¡Alerta global! El ébola vuelve a encender las alarmas en África

La OMS pone al mundo en alerta: el brote de ébola en la RDC y Uganda escala a emergencia sanitaria

En Tantita Tinta sabemos que cuando la Organización Mundial de la Salud (OMS) levanta la mano, el mundo entero debe voltear a ver. Este fin de semana, la noticia que nos llegó desde Ginebra no es para tomarse a la ligera: se ha declarado una emergencia de salud pública de importancia internacional debido a un nuevo y preocupante brote de una cepa de ébola poco común que está afectando a la República Democrática del Congo (RDC) y a Uganda.

¿Por qué esta vez es diferente?

Para entender el lío en el que estamos, primero hay que aclarar que, aunque no alcanza el grado de ‘pandemia’ según los nuevos criterios actualizados en junio de 2024, la situación es seria. La variante que estamos enfrentando es la cepa Bundibugyo. Lo que realmente pone a los expertos de cabeza es que, a diferencia de la cepa Zaire —contra la cual ya tenemos vacunas y tratamientos bastante sólidos—, para la variante Bundibugyo no existe ninguna vacuna actualmente.
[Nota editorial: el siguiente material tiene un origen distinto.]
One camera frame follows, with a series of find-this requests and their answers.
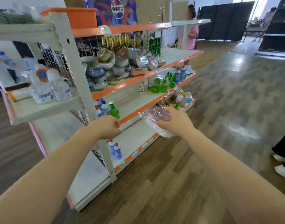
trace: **poster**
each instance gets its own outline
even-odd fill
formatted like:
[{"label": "poster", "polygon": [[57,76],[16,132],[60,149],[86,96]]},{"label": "poster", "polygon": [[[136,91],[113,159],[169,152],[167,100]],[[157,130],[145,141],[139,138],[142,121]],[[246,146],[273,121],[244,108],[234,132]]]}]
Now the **poster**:
[{"label": "poster", "polygon": [[96,8],[98,26],[137,24],[135,0],[84,0],[86,8]]}]

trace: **person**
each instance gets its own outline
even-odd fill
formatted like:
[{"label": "person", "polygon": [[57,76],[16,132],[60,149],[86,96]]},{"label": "person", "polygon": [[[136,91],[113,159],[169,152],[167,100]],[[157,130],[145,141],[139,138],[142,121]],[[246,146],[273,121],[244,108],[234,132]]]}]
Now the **person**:
[{"label": "person", "polygon": [[276,173],[280,174],[282,177],[285,177],[285,135],[284,137],[272,148],[274,152],[272,156],[279,162],[282,162],[281,165],[276,166],[274,169]]},{"label": "person", "polygon": [[[193,20],[196,17],[194,5],[188,5],[187,9],[187,20]],[[198,25],[191,27],[191,29],[188,32],[187,35],[187,40],[186,40],[186,49],[188,50],[193,50],[195,48],[195,41],[198,37]],[[183,35],[184,35],[184,30],[180,31],[180,37],[178,39],[178,49],[182,47],[182,42],[183,42]],[[186,60],[184,62],[184,65],[187,65],[189,60]]]},{"label": "person", "polygon": [[[270,24],[270,22],[274,16],[275,10],[276,10],[276,7],[272,7],[271,10],[265,14],[265,17],[264,17],[262,25],[261,25],[262,27],[267,28],[269,26],[269,24]],[[258,42],[260,42],[262,37],[264,36],[264,33],[265,32],[256,33],[256,37],[253,41],[256,41],[257,37],[259,37]]]},{"label": "person", "polygon": [[[158,126],[189,144],[237,223],[285,224],[285,195],[194,128],[182,109],[167,111],[171,120]],[[14,183],[0,196],[0,224],[50,224],[92,146],[120,133],[117,121],[113,116],[92,121]]]}]

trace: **hand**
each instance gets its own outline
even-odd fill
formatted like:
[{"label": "hand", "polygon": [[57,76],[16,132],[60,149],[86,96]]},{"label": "hand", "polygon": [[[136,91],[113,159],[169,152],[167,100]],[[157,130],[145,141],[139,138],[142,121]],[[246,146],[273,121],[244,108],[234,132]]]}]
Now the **hand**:
[{"label": "hand", "polygon": [[171,114],[170,121],[158,121],[157,125],[171,133],[184,137],[184,134],[195,129],[187,113],[181,109],[175,109],[174,107],[167,107],[166,110]]},{"label": "hand", "polygon": [[118,126],[118,119],[113,116],[101,116],[88,124],[87,128],[95,131],[98,139],[104,140],[114,138],[121,132]]}]

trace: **forearm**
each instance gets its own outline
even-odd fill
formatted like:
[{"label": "forearm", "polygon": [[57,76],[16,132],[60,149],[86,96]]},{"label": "forearm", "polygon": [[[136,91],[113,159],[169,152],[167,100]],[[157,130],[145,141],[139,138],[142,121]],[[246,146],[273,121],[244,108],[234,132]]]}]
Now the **forearm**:
[{"label": "forearm", "polygon": [[51,223],[97,140],[82,128],[12,185],[0,196],[0,224]]},{"label": "forearm", "polygon": [[198,34],[188,35],[188,37],[189,37],[190,39],[197,38],[197,37],[198,37]]},{"label": "forearm", "polygon": [[225,196],[240,223],[285,223],[285,195],[196,129],[183,138]]}]

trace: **child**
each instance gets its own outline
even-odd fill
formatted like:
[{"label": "child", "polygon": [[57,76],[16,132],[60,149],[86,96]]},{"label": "child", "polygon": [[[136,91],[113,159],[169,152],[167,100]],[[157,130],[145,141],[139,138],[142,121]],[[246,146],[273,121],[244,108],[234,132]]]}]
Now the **child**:
[{"label": "child", "polygon": [[[196,13],[195,13],[194,5],[189,5],[188,10],[187,10],[187,20],[193,20],[195,17],[196,17]],[[179,40],[178,40],[178,48],[179,49],[182,47],[184,30],[180,34],[181,34],[181,36],[179,37]],[[187,40],[186,40],[186,49],[188,49],[188,50],[194,49],[195,41],[196,41],[197,37],[198,37],[198,25],[193,26],[189,30]],[[186,60],[184,62],[184,65],[187,65],[188,62],[189,62],[189,60]]]}]

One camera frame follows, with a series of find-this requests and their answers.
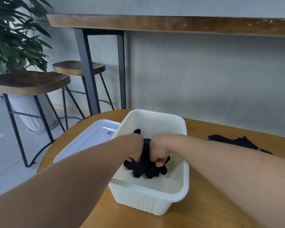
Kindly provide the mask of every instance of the long wooden table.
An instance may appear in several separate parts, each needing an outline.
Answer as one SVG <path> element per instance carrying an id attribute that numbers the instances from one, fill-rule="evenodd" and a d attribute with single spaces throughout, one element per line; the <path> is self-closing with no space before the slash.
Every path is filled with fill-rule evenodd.
<path id="1" fill-rule="evenodd" d="M 51 165 L 56 155 L 93 122 L 100 119 L 122 122 L 129 111 L 131 110 L 104 112 L 71 127 L 46 152 L 39 165 L 38 172 Z M 285 158 L 285 138 L 186 118 L 185 122 L 189 136 L 201 139 L 207 139 L 208 135 L 213 134 L 221 134 L 231 139 L 246 136 L 258 147 L 272 152 L 275 156 Z M 190 184 L 187 196 L 182 201 L 173 203 L 166 214 L 156 216 L 118 204 L 107 188 L 82 227 L 257 228 L 261 226 L 234 205 L 196 170 L 190 168 Z"/>
<path id="2" fill-rule="evenodd" d="M 214 33 L 285 37 L 285 19 L 191 16 L 49 14 L 52 26 L 74 28 L 91 115 L 100 113 L 88 35 L 117 35 L 121 108 L 126 109 L 125 31 Z"/>

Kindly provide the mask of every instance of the forearm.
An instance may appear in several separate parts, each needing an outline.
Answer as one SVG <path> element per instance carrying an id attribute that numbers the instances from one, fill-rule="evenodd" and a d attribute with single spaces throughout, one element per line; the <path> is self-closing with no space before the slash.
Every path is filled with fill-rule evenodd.
<path id="1" fill-rule="evenodd" d="M 0 227 L 79 227 L 139 145 L 120 136 L 51 165 L 0 196 Z"/>
<path id="2" fill-rule="evenodd" d="M 173 152 L 263 226 L 285 227 L 284 159 L 189 136 L 168 141 Z"/>

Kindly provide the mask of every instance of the round wooden table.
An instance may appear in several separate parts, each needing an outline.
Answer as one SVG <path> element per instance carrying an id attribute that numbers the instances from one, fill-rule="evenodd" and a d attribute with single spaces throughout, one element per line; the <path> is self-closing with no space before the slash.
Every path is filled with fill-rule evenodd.
<path id="1" fill-rule="evenodd" d="M 122 122 L 130 111 L 130 109 L 124 109 L 104 112 L 72 126 L 46 152 L 39 165 L 38 172 L 51 165 L 56 155 L 93 122 L 100 119 Z M 231 139 L 246 136 L 258 147 L 266 149 L 278 157 L 285 158 L 285 138 L 186 118 L 185 122 L 189 136 L 202 139 L 207 139 L 208 135 L 213 134 L 220 134 Z M 156 216 L 118 204 L 107 188 L 82 227 L 235 228 L 261 226 L 242 212 L 196 170 L 190 168 L 190 185 L 187 196 L 178 203 L 172 203 L 166 214 Z"/>

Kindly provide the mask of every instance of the gray concrete wall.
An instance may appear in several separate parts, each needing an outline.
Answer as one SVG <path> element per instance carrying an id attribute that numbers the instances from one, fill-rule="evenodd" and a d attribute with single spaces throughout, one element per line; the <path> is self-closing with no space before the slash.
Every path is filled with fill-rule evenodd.
<path id="1" fill-rule="evenodd" d="M 285 0 L 50 0 L 56 13 L 285 18 Z M 72 29 L 46 26 L 51 65 L 79 60 Z M 90 36 L 92 59 L 120 108 L 116 36 Z M 129 108 L 262 131 L 285 137 L 285 38 L 127 32 Z M 83 90 L 80 77 L 70 88 Z M 99 75 L 99 98 L 106 100 Z M 87 109 L 84 96 L 76 95 Z M 61 91 L 53 92 L 62 104 Z M 110 106 L 101 103 L 101 110 Z"/>

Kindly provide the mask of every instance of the black fabric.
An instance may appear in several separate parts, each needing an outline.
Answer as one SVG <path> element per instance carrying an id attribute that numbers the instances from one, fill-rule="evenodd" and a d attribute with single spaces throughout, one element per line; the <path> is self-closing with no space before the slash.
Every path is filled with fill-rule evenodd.
<path id="1" fill-rule="evenodd" d="M 251 141 L 249 141 L 248 138 L 246 138 L 245 136 L 242 137 L 242 138 L 237 138 L 237 139 L 232 140 L 232 139 L 229 139 L 229 138 L 225 138 L 222 135 L 214 134 L 214 135 L 208 136 L 208 138 L 211 141 L 224 142 L 224 143 L 237 145 L 237 146 L 242 146 L 242 147 L 255 149 L 255 150 L 259 149 L 255 144 L 253 144 Z M 265 149 L 260 149 L 260 151 L 262 151 L 264 153 L 272 154 L 271 152 L 269 152 L 269 151 L 267 151 Z"/>
<path id="2" fill-rule="evenodd" d="M 140 134 L 141 130 L 137 129 L 134 133 Z M 124 161 L 124 166 L 129 169 L 133 170 L 133 176 L 136 178 L 140 178 L 143 174 L 147 178 L 158 177 L 161 173 L 165 175 L 167 171 L 167 167 L 163 165 L 162 167 L 156 167 L 155 162 L 151 162 L 149 153 L 150 153 L 150 141 L 151 139 L 144 138 L 144 145 L 143 145 L 143 152 L 140 156 L 139 162 L 135 162 L 134 160 L 129 162 L 127 160 Z M 170 161 L 170 156 L 167 158 L 165 164 Z"/>

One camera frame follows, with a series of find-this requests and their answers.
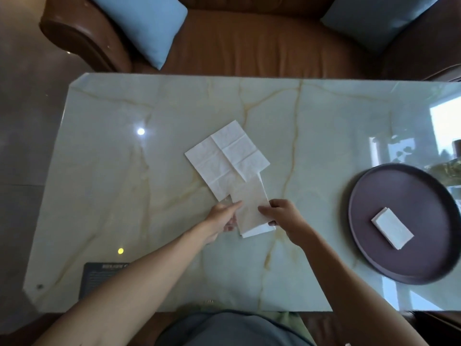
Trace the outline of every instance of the dark round tray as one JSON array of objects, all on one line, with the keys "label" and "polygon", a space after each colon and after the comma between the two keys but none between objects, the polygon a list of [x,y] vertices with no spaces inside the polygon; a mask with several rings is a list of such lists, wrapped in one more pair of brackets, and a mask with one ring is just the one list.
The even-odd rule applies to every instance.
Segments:
[{"label": "dark round tray", "polygon": [[[413,233],[396,250],[371,219],[391,209]],[[447,189],[424,171],[405,164],[383,164],[365,172],[349,198],[354,241],[373,267],[406,284],[441,279],[461,253],[461,216]]]}]

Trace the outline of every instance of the left hand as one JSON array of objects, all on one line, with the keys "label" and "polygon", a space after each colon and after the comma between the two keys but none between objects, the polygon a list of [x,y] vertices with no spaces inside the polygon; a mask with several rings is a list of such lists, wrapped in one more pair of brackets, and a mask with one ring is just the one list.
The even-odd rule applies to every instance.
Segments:
[{"label": "left hand", "polygon": [[199,224],[205,235],[205,244],[214,242],[218,234],[225,231],[231,231],[237,224],[235,220],[235,211],[237,211],[243,202],[239,201],[234,204],[224,205],[216,204],[210,210],[205,220]]}]

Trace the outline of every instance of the floor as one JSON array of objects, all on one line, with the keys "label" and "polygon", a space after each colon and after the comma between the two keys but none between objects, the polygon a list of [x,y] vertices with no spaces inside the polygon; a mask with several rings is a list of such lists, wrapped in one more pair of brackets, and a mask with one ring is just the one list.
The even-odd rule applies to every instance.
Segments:
[{"label": "floor", "polygon": [[0,334],[39,315],[24,274],[67,87],[91,71],[40,32],[44,4],[0,0]]}]

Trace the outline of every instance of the sofa armrest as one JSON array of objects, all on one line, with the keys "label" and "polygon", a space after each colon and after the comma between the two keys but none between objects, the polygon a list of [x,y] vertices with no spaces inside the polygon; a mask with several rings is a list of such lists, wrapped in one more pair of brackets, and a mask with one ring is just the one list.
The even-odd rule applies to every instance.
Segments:
[{"label": "sofa armrest", "polygon": [[382,55],[386,80],[461,81],[461,0],[438,0]]},{"label": "sofa armrest", "polygon": [[79,55],[95,71],[132,71],[122,38],[90,0],[47,0],[40,29],[56,46]]}]

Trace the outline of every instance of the forearm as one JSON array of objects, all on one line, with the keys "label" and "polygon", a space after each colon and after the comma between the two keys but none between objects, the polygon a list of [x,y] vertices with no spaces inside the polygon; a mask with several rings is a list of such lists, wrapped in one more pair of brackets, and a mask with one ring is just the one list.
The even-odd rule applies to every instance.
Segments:
[{"label": "forearm", "polygon": [[73,306],[36,345],[126,345],[203,246],[196,226],[136,260]]},{"label": "forearm", "polygon": [[355,346],[427,346],[412,326],[376,291],[347,267],[307,224],[303,249],[331,308]]}]

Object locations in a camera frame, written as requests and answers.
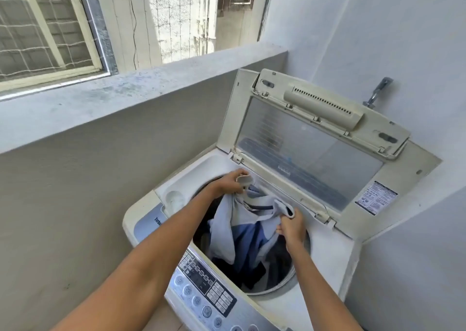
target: washing machine drum
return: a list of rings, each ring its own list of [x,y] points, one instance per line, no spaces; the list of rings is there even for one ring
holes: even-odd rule
[[[209,221],[215,216],[222,198],[215,199],[207,209],[206,215],[194,234],[193,242],[244,293],[259,295],[281,287],[294,275],[291,256],[286,249],[285,238],[281,235],[255,268],[250,268],[245,263],[243,268],[237,271],[232,264],[213,257],[211,254]]]

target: hand
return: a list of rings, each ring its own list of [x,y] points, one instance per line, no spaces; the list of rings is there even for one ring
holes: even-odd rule
[[[306,238],[306,225],[304,224],[304,217],[300,210],[294,209],[294,218],[289,219],[287,216],[281,216],[281,224],[277,226],[277,233],[285,236],[287,241],[287,249],[296,246],[302,246]]]
[[[212,190],[215,199],[226,193],[242,193],[243,187],[236,182],[236,178],[240,175],[248,175],[248,172],[244,169],[237,169],[211,182],[207,187]]]

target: washing machine lid
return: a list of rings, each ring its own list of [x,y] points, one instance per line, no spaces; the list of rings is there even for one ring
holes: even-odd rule
[[[268,69],[238,70],[217,146],[354,239],[440,163],[378,112]]]

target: transparent lid window
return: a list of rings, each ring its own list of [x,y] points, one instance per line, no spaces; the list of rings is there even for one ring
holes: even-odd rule
[[[342,211],[383,162],[252,98],[236,146],[319,202]]]

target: faucet
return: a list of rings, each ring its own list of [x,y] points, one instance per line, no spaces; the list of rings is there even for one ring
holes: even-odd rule
[[[380,81],[376,89],[374,89],[374,91],[372,92],[372,96],[370,97],[370,99],[367,102],[363,102],[363,105],[367,106],[370,109],[374,109],[374,106],[375,106],[373,104],[374,101],[377,99],[380,92],[384,90],[385,88],[387,88],[392,82],[393,82],[393,78],[390,78],[390,77],[382,78],[382,80]]]

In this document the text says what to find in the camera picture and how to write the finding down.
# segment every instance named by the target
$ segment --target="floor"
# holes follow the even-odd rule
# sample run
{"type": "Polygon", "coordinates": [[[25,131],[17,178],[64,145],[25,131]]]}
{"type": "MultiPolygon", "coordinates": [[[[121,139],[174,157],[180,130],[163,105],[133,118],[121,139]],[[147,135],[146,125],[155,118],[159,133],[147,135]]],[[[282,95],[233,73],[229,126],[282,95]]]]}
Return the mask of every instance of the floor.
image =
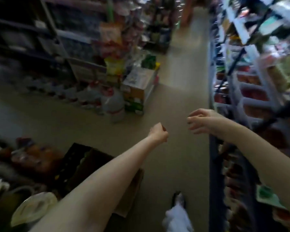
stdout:
{"type": "Polygon", "coordinates": [[[208,15],[196,8],[191,26],[175,32],[161,62],[160,85],[144,116],[127,114],[111,124],[91,111],[39,95],[29,97],[0,90],[0,135],[13,142],[32,137],[66,152],[74,142],[117,156],[143,139],[161,122],[170,133],[166,144],[148,157],[140,192],[126,219],[113,215],[106,231],[163,231],[161,221],[174,191],[187,196],[187,211],[196,231],[208,230],[208,136],[188,130],[189,112],[208,107],[208,15]]]}

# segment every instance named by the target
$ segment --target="person's left hand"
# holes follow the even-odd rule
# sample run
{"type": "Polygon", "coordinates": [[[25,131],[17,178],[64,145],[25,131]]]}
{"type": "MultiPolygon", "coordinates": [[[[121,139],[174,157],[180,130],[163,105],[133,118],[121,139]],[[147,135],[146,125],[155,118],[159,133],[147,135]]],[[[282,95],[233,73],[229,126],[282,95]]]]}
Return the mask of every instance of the person's left hand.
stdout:
{"type": "Polygon", "coordinates": [[[148,136],[162,144],[168,141],[169,133],[161,123],[158,123],[150,129],[148,136]]]}

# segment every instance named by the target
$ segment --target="open cardboard box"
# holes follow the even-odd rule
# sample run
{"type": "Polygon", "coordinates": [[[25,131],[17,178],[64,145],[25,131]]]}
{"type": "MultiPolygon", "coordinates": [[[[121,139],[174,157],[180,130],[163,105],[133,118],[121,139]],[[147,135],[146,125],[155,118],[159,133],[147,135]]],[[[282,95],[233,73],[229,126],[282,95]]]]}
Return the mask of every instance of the open cardboard box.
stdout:
{"type": "MultiPolygon", "coordinates": [[[[114,157],[97,149],[74,143],[65,155],[56,179],[61,192],[68,194],[94,171],[114,157]]],[[[144,170],[139,169],[121,198],[114,213],[127,217],[143,180],[144,170]]]]}

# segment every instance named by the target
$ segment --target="forearm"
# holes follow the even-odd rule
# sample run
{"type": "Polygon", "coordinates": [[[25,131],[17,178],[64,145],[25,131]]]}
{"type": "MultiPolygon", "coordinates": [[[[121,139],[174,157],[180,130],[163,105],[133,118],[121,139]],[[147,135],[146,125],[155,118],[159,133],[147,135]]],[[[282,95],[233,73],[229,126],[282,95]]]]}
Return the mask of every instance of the forearm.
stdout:
{"type": "Polygon", "coordinates": [[[158,142],[147,137],[95,171],[32,231],[102,232],[134,175],[158,142]]]}
{"type": "Polygon", "coordinates": [[[239,150],[290,210],[290,158],[247,128],[242,128],[237,137],[239,150]]]}

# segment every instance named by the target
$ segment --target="hand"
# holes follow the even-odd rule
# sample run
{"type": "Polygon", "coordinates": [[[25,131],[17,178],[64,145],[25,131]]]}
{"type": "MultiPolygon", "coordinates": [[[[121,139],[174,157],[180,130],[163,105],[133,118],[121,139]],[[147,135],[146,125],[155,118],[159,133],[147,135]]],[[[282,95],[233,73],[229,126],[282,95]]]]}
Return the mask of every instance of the hand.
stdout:
{"type": "Polygon", "coordinates": [[[187,121],[188,124],[192,124],[189,130],[192,130],[194,134],[212,134],[232,144],[236,144],[237,138],[240,136],[239,133],[246,129],[244,126],[209,109],[198,109],[191,112],[187,121]]]}
{"type": "Polygon", "coordinates": [[[162,144],[168,141],[169,133],[161,123],[158,123],[150,129],[148,136],[152,137],[159,144],[162,144]]]}
Desde Tantita Tinta hemos dado seguimiento a los números, y la situación en la provincia de Ituri es compleja. Hasta el momento, las autoridades sanitarias hablan de:

  • Más de 330 casos sospechosos registrados por la Unión Africana.
  • Alrededor de 88 muertes confirmadas como probables por esta causa.
  • Un desafío geográfico: la zona es de difícil acceso, lo que complica enormemente la toma de muestras de laboratorio.

El reto del terreno y la historia del virus

La historia nos ha enseñado que el ébola no es un juego. Entre 2018 y 2020, este virus provocó una crisis devastadora con más de 2,300 decesos en la región. Ahora, con casos detectados incluso en Kinshasa y el registro de una muerte en Uganda de un viajero que regresó de la zona crítica, la preocupación por una expansión transfronteriza es real.

Es vital recordar que este virus se transmite mediante fluidos corporales y el contacto directo con la sangre de personas infectadas, tanto vivas como fallecidas. La incubación puede durar hasta 21 días, lo que significa que alguien puede sentirse bien hoy y empezar a mostrar síntomas graves mañana.

¿Qué sigue ahora?

La comunidad científica internacional está contra reloj. Al ser una zona remota, el conteo oficial se basa principalmente en sospechas, pero la vigilancia ya se ha intensificado. En Tantita Tinta mantendremos este espacio actualizado conforme fluya la información oficial. Por ahora, el mensaje es claro: la prevención y la contención en el origen son las únicas herramientas que tenemos para evitar que este brote se convierta en una catástrofe mayor.